Note how many lines in the entries contain the string "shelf", then give that number and nothing else.
SUPPLIED RECORDS section start
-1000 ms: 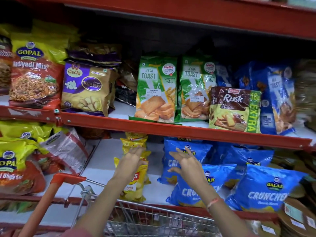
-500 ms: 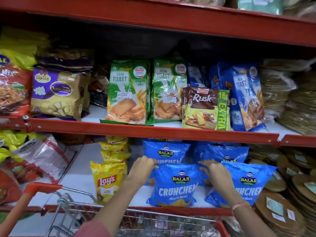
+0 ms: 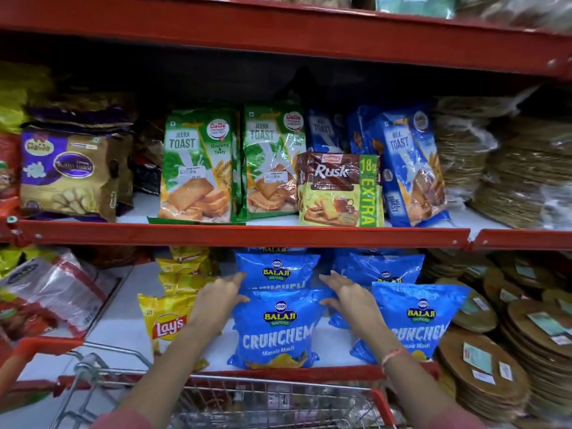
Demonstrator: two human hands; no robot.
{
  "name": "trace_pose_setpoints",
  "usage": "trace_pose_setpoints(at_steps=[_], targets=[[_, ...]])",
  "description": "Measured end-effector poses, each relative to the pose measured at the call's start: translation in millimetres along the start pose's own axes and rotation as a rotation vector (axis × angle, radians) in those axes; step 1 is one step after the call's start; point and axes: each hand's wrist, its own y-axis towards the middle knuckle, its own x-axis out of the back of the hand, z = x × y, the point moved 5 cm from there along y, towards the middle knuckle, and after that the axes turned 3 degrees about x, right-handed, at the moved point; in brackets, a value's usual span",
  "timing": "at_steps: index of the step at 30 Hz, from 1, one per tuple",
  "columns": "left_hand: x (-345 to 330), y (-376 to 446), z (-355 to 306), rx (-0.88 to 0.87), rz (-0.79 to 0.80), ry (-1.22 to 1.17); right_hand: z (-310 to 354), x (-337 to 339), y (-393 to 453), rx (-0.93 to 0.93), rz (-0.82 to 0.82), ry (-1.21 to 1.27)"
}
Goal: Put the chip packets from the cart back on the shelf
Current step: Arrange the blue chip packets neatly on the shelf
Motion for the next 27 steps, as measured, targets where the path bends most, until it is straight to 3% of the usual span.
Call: trace_pose_setpoints(at_steps=[3,6,11,15,20,27], targets=[[1,5,-36,-0.075,-0.133,-0.111,-30,12,-13,0.015,-0.061,0.016],[-7,17,-90,-0.194,-0.218,-0.072,-74,24,-22,0.051,-0.098,-0.028],[-20,33,-195,-0.332,-0.086,-0.102,-155,46,-42,-0.073,-0.133,-0.099],[-36,41,-250,-0.333,-0.017,-0.241,-214,55,-56,-0.227,-0.156,-0.120],[-44,53,-247,-0.160,0.095,-0.373,-229,60,-59,-0.329,-0.199,-0.092],[-40,50,-222,-0.069,0.067,-0.400,-197,64,-44,-0.245,-0.249,-0.057]])
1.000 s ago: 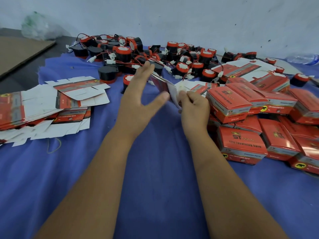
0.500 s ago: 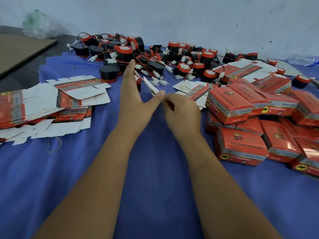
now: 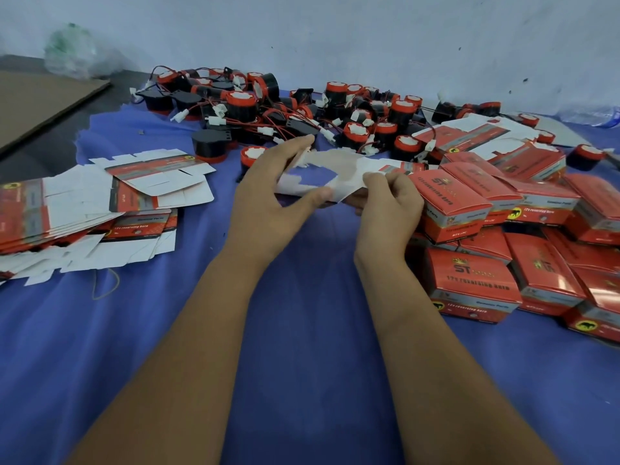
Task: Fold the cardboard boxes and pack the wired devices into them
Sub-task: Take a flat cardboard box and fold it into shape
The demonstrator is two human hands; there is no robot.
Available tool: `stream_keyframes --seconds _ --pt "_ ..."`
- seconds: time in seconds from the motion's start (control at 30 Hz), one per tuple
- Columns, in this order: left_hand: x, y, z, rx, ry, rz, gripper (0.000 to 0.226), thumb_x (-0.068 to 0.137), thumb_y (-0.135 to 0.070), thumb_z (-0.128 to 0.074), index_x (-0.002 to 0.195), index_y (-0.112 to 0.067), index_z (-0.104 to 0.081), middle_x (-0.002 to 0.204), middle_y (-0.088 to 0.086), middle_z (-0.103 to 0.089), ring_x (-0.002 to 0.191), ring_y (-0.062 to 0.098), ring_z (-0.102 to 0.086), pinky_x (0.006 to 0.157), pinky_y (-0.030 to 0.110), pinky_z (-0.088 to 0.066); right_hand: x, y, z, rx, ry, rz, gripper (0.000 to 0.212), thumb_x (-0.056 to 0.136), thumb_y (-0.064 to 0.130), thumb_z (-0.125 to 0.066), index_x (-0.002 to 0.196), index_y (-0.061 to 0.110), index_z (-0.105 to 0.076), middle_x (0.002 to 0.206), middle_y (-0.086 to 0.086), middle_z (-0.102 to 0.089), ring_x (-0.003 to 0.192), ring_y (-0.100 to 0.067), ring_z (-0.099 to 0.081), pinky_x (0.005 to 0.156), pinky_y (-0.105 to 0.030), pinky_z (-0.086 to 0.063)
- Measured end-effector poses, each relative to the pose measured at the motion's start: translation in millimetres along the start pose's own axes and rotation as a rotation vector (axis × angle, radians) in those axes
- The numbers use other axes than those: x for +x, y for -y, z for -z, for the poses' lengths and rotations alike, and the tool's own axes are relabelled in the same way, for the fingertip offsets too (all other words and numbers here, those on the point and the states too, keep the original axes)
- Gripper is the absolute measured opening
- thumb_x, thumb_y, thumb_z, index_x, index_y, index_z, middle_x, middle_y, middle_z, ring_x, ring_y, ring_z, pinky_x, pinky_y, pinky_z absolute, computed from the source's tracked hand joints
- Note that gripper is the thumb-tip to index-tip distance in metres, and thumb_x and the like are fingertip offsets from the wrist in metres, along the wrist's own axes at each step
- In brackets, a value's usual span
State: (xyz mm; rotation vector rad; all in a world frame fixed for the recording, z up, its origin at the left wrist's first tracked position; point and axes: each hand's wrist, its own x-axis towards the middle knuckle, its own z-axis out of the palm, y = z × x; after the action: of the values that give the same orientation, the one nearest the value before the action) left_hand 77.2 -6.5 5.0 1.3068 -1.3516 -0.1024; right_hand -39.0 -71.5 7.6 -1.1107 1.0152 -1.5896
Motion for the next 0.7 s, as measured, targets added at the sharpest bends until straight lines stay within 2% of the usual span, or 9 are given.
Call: stream_keyframes --seconds 0.07,0.13,0.23,0.33,0.43,0.53,0.6,0.63,0.7 --pt "2 -4 0 -0.123 -0.058 0.064 0.048 0.085 -0.027 -0.073 0.129 -0.016 -0.057 0.128 -0.003 -0.06 0.12 0.007 -0.055 0.101 0.022 -0.044 -4 3 -2 0.084 0.188 -0.004 0.004 0.092 0.017 -0.059 0.091 0.013 -0.059 0.095 -0.006 -0.062 0.084 -0.014 -0.06 0.073 -0.024 -0.049" --pt "2 -8 0 -0.273 -0.063 0.123 0.035 0.087 -0.027 -0.068 0.119 -0.02 -0.058 0.122 0.004 -0.064 0.115 0.017 -0.061 0.096 0.032 -0.051 -6 4 -3 0.154 0.407 -0.012 0.023 0.093 0.029 -0.058 0.115 0.023 -0.057 0.114 0.006 -0.062 0.102 -0.002 -0.061 0.082 -0.012 -0.048" --pt "4 -10 2 -0.387 -0.067 0.156 0.025 0.089 -0.024 -0.068 0.111 -0.028 -0.056 0.113 -0.003 -0.064 0.103 0.005 -0.063 0.084 0.022 -0.051 -10 4 -6 0.16 0.537 -0.019 0.037 0.094 0.024 -0.06 0.13 0.017 -0.054 0.123 0.0 -0.065 0.114 -0.012 -0.061 0.096 -0.027 -0.051" --pt "4 -7 -1 -0.407 -0.116 0.233 0.035 0.084 -0.024 -0.076 0.109 -0.025 -0.051 0.109 -0.004 -0.061 0.097 0.005 -0.063 0.078 0.021 -0.053 -11 2 -8 0.121 0.488 -0.041 0.02 0.096 0.015 -0.058 0.116 0.015 -0.062 0.108 0.002 -0.069 0.103 -0.011 -0.064 0.091 -0.028 -0.052" --pt "2 -3 -9 -0.39 -0.121 0.313 0.041 0.085 -0.015 -0.076 0.109 -0.021 -0.043 0.113 0.001 -0.063 0.1 0.013 -0.067 0.081 0.031 -0.058 -11 -1 -9 0.069 0.479 -0.053 0.02 0.095 0.008 -0.052 0.108 0.016 -0.064 0.104 0.0 -0.069 0.099 -0.014 -0.063 0.09 -0.033 -0.051" --pt "4 -6 -12 -0.589 -0.103 0.402 0.021 0.094 -0.031 -0.06 0.108 -0.019 -0.049 0.109 0.004 -0.066 0.098 0.019 -0.066 0.085 0.038 -0.057 -10 -4 -9 0.002 0.467 -0.053 0.028 0.094 0.008 -0.046 0.098 0.03 -0.062 0.097 0.008 -0.066 0.091 -0.01 -0.059 0.079 -0.031 -0.05" --pt "7 -5 -10 -0.819 -0.14 0.461 0.034 0.101 -0.043 -0.036 0.106 -0.018 -0.059 0.101 0.001 -0.071 0.096 0.017 -0.067 0.083 0.036 -0.054 -10 -4 -9 -0.041 0.452 -0.034 0.03 0.093 0.008 -0.044 0.096 0.033 -0.06 0.096 0.013 -0.064 0.09 -0.007 -0.057 0.074 -0.025 -0.048" --pt "8 -3 -8 -0.828 -0.147 0.463 0.037 0.103 -0.041 -0.031 0.104 -0.019 -0.061 0.099 -0.001 -0.073 0.094 0.016 -0.068 0.082 0.034 -0.054 -9 -5 -9 -0.053 0.45 -0.022 0.031 0.092 0.007 -0.044 0.096 0.034 -0.059 0.096 0.014 -0.064 0.089 -0.005 -0.057 0.073 -0.022 -0.048" --pt "6 -2 -9 -0.735 -0.104 0.437 0.025 0.103 -0.031 -0.038 0.103 -0.024 -0.062 0.105 0.0 -0.071 0.097 0.016 -0.066 0.083 0.034 -0.053 -10 -6 -10 -0.066 0.443 -0.007 0.033 0.091 0.007 -0.043 0.094 0.036 -0.058 0.092 0.017 -0.063 0.081 0.002 -0.056 0.068 -0.016 -0.047"
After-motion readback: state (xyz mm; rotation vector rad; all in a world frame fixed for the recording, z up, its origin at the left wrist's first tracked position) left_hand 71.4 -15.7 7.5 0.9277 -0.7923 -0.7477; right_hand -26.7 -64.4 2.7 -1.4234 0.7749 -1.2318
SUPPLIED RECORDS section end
* [REPLY]
2